Weigel

The Chart That Could Save Obamacare

Brookings fellow and critic of snarky Twitter users Justin Wolfers has put together a chart of the people whose coverage under Obamacare will 1) stay the same, 2) get pricier, 3) get cheaper. It’s making the rounds around the liberal blogosphere and Twittersphere today, as a sort of coping device for the negative turn against the health care law. Seems right to me; it so happens that the 6 percent of humans likely to lose their plans and pay more constitute millions of Americans, and that even a small number of them can talk to the media about how horrid the experience is. What they need is a long trench warfare campaign of fact-checking and, occasionally, apologizing. Michael Hiltzik, for example, has reported out the tale of Deborah Cavallaro, a Los Angeles woman spiriting around conservative-leaning shows to explain how Obamacare killed her plan.
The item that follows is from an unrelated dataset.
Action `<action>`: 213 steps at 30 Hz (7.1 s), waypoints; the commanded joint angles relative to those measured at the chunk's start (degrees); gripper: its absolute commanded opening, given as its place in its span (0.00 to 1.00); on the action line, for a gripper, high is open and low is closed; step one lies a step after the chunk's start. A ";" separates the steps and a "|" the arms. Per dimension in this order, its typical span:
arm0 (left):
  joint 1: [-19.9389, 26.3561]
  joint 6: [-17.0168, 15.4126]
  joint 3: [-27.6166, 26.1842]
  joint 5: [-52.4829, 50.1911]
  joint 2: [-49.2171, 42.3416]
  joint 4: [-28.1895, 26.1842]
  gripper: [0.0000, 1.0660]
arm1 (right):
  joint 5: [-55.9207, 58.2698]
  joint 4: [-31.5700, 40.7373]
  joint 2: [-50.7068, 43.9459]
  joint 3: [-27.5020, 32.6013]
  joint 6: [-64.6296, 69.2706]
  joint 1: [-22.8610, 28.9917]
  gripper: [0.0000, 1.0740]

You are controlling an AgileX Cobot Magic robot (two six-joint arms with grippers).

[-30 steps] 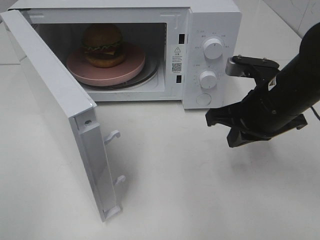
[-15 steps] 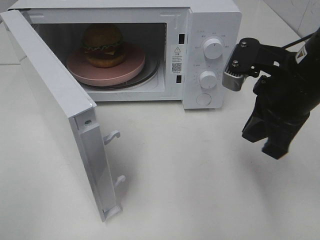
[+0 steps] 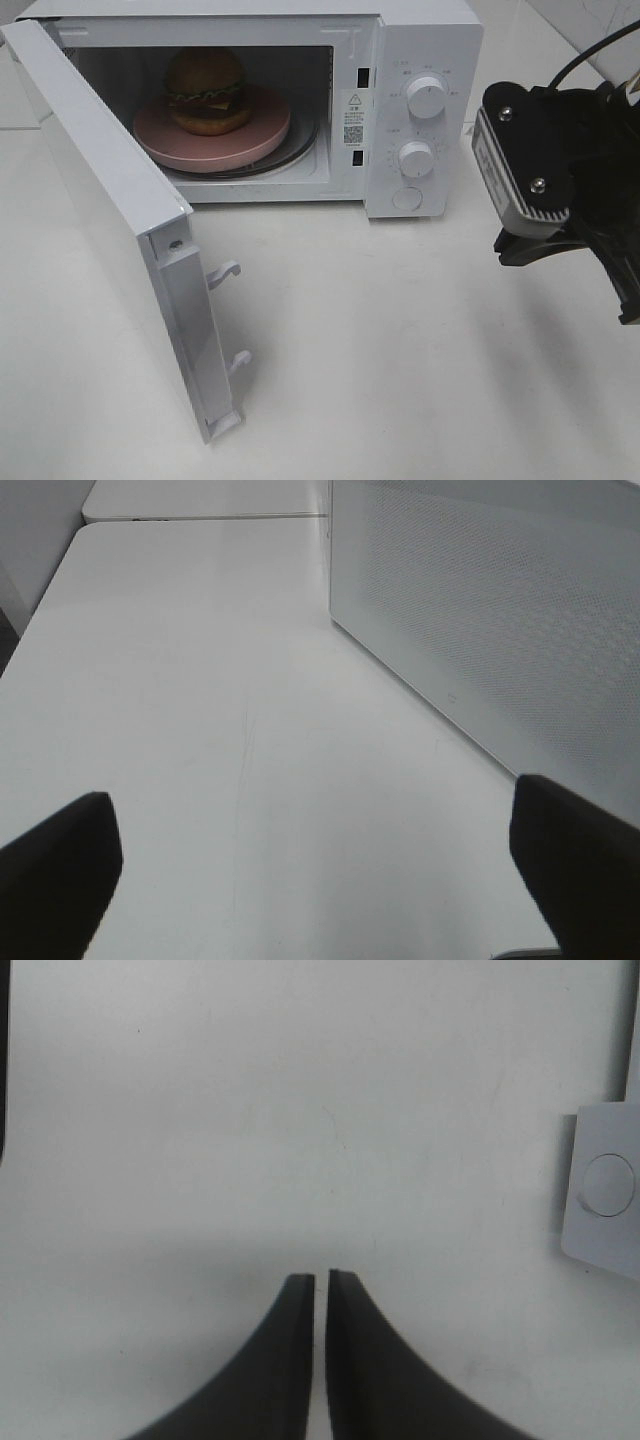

Her current plan, from Anthem Blue Cross, is a catastrophic coverage plan for which she pays $293 a month as an individual policyholder. It requires her to pay a deductible of $5,000 a year and limits her out-of-pocket costs to $8,500 a year. Her plan also limits her to two doctor visits a year, for which she shoulders a copay of $40 each. After that, she pays the whole cost of subsequent visits… at her age, she’s eligible for a good “silver” plan for $333 a month after the subsidy – $40 a month more than she’s paying now. But the plan is much better than her current plan – the deductible is $2,000, not $5,000. The maximum out-of-pocket expense is $6,350, not $8,500. Her co-pays would be $45 for a primary care visit and $65 for a specialty visit – but all visits would be covered, not just two. 
Is that better than her current plan? Yes, by a mile.
But cutting through the fog of the Cavallaro story took several days, and she’s going to have a lot of company.